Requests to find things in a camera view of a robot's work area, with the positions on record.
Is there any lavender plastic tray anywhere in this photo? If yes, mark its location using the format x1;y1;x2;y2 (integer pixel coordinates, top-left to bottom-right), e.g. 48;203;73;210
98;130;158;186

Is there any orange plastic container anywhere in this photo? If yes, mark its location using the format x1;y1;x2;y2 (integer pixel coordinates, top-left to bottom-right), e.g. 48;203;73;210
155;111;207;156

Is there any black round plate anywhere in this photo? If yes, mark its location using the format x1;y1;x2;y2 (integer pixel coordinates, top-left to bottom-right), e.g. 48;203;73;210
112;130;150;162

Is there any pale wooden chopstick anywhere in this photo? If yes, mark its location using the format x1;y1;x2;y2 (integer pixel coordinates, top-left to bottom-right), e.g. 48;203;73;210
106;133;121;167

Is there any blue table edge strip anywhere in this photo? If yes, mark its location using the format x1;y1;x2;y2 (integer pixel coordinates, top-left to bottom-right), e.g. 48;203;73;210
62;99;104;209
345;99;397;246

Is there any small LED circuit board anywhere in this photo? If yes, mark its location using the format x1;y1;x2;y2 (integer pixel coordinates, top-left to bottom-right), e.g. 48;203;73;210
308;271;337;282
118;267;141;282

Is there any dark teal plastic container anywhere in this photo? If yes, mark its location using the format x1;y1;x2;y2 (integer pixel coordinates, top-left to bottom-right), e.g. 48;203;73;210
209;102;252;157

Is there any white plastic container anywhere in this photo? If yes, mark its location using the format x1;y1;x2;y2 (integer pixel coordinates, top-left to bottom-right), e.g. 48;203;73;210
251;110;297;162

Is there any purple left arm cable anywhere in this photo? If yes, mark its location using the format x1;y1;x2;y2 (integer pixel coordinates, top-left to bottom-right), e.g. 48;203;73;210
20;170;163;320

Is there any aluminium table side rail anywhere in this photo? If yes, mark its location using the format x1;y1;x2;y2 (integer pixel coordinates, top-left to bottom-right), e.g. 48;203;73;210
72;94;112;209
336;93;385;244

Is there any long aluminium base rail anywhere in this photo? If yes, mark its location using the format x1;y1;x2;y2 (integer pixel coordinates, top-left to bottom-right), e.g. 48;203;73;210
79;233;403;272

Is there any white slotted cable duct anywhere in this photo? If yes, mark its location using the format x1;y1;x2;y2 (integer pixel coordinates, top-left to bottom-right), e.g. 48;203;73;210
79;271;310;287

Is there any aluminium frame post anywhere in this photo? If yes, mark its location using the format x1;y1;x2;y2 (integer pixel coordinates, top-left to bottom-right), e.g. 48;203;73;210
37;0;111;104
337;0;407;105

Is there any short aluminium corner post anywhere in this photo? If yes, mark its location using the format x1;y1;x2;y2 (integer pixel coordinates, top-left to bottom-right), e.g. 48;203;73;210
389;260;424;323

TO DO ▸ The entries above must be repeated word for word.

YOUR RESPONSE ▸
Requests to find things in a camera view of a robot's work area, with the positions on record.
Is there any lavender plastic tray anywhere in this photo? If yes, mark its location using the format x1;y1;x2;y2 (integer pixel coordinates, top-left to bottom-right), e.g. 48;203;73;210
98;130;158;186

Is there any orange plastic container anywhere in this photo? If yes, mark its location using the format x1;y1;x2;y2 (integer pixel coordinates, top-left to bottom-right), e.g. 48;203;73;210
155;111;207;156

Is there any black round plate anywhere in this photo? If yes, mark its location using the format x1;y1;x2;y2 (integer pixel coordinates, top-left to bottom-right), e.g. 48;203;73;210
112;130;150;162

Is there any pale wooden chopstick anywhere in this photo? If yes, mark its location using the format x1;y1;x2;y2 (integer pixel coordinates, top-left to bottom-right), e.g. 48;203;73;210
106;133;121;167

Is there any blue table edge strip anywhere in this photo? If yes, mark its location using the format x1;y1;x2;y2 (integer pixel coordinates, top-left to bottom-right), e.g. 48;203;73;210
62;99;104;209
345;99;397;246

Is there any small LED circuit board anywhere in this photo? If yes, mark its location using the format x1;y1;x2;y2 (integer pixel coordinates, top-left to bottom-right), e.g. 48;203;73;210
308;271;337;282
118;267;141;282

Is there any dark teal plastic container anywhere in this photo? If yes, mark its location using the format x1;y1;x2;y2 (integer pixel coordinates, top-left to bottom-right), e.g. 48;203;73;210
209;102;252;157

Is there any white plastic container anywhere in this photo? If yes, mark its location using the format x1;y1;x2;y2 (integer pixel coordinates, top-left to bottom-right), e.g. 48;203;73;210
251;110;297;162

Is there any purple left arm cable anywhere in this photo? If yes, mark its location using the format x1;y1;x2;y2 (integer pixel coordinates, top-left to bottom-right), e.g. 48;203;73;210
20;170;163;320

Is there any aluminium table side rail anywhere in this photo? If yes, mark its location using the format x1;y1;x2;y2 (integer pixel coordinates, top-left to bottom-right), e.g. 48;203;73;210
72;94;112;209
336;93;385;244

Is there any long aluminium base rail anywhere in this photo? If yes, mark its location using the format x1;y1;x2;y2 (integer pixel coordinates, top-left to bottom-right), e.g. 48;203;73;210
79;233;403;272

Is there any white slotted cable duct anywhere in this photo? If yes, mark its location using the format x1;y1;x2;y2 (integer pixel coordinates, top-left to bottom-right), e.g. 48;203;73;210
79;271;310;287

Is there any aluminium frame post anywhere in this photo? If yes, mark its location using the format x1;y1;x2;y2 (integer pixel coordinates, top-left to bottom-right), e.g. 48;203;73;210
37;0;111;104
337;0;407;105

Is there any short aluminium corner post anywhere in this photo? If yes, mark its location using the format x1;y1;x2;y2 (integer pixel coordinates, top-left to bottom-right), e.g. 48;203;73;210
389;260;424;323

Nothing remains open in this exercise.